[DATASET CONTENT — start]
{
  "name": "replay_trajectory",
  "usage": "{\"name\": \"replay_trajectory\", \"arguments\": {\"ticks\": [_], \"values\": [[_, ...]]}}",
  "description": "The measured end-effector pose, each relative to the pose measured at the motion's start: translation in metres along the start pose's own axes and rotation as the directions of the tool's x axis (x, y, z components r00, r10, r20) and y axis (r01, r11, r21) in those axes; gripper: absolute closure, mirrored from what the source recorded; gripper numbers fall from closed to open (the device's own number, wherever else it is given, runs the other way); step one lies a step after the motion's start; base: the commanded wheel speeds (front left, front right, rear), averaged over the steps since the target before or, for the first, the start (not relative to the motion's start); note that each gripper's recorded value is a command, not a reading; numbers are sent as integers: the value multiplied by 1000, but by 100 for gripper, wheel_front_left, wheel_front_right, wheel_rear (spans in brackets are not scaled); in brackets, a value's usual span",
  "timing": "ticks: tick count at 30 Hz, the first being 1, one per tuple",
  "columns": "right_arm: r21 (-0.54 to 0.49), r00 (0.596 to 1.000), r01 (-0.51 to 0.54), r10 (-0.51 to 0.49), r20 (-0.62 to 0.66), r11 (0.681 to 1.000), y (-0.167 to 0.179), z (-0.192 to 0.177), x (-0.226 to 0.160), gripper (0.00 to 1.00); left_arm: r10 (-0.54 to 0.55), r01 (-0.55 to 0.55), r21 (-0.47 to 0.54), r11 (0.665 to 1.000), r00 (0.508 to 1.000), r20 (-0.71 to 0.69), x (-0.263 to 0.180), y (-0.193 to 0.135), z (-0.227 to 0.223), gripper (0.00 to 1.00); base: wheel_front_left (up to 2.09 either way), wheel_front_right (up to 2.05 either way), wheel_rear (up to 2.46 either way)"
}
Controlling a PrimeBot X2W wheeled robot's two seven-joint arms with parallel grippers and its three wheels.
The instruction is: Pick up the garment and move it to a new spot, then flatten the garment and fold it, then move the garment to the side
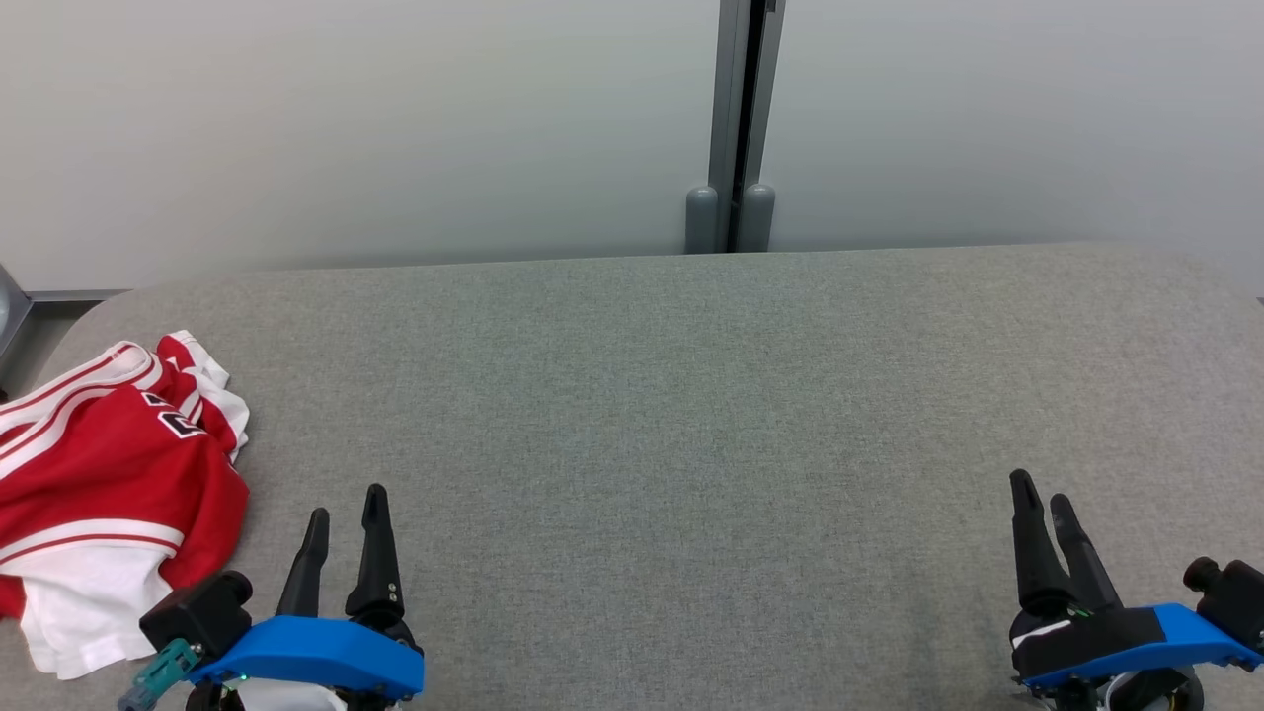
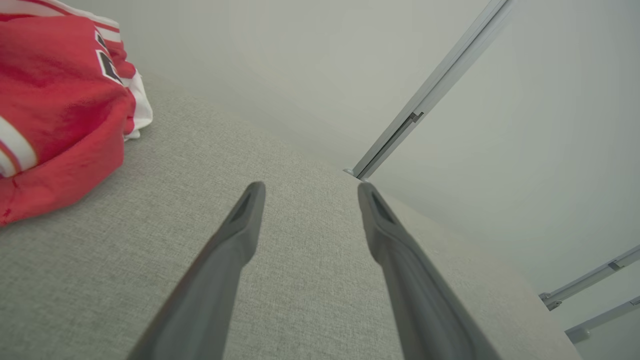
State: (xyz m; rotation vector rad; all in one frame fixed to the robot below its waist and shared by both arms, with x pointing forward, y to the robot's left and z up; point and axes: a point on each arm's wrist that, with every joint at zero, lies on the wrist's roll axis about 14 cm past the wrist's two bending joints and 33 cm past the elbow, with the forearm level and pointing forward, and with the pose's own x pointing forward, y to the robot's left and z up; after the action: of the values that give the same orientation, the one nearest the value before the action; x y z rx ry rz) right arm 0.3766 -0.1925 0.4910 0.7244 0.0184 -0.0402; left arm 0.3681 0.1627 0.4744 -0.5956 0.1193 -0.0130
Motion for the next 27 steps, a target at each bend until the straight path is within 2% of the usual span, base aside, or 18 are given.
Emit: {"name": "replay_trajectory", "arguments": {"ticks": [13,27], "values": [[-125,1000,-14,14,2,992,2,0,-1,0,-37,36,154,987,999,3,-1,-7,-3,0,0,0,0],[-255,999,-34,35,1,966,5,0,-3,0,-62,58,289,955,998,5,-6,-10,-7,0,0,0,0]]}}
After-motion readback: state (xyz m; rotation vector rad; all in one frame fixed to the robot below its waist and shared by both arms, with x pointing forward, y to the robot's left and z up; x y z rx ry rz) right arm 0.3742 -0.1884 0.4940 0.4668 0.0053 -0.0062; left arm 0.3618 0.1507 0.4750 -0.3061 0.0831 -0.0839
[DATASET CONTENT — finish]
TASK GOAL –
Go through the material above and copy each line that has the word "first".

TASK SOLUTION –
  "description": "The measured end-effector pose, each relative to the pose measured at the motion's start: translation in metres along the start pose's own axes and rotation as the directions of the tool's x axis (x, y, z components r00, r10, r20) and y axis (r01, r11, r21) in those axes; gripper: absolute closure, mirrored from what the source recorded; gripper numbers fall from closed to open (the device's own number, wherever else it is given, runs the other way); step one lies a step after the motion's start; base: the commanded wheel speeds (front left, front right, rear), averaged over the steps since the target before or, for the first, the start (not relative to the motion's start); note that each gripper's recorded value is a command, not a reading; numbers are sent as integers: the value multiplied by 1000, but by 100 for gripper, wheel_front_left, wheel_front_right, wheel_rear (spans in brackets are not scaled); in brackets, a value's usual span",
  "timing": "ticks: tick count at 30 Hz, the first being 1, one per tuple",

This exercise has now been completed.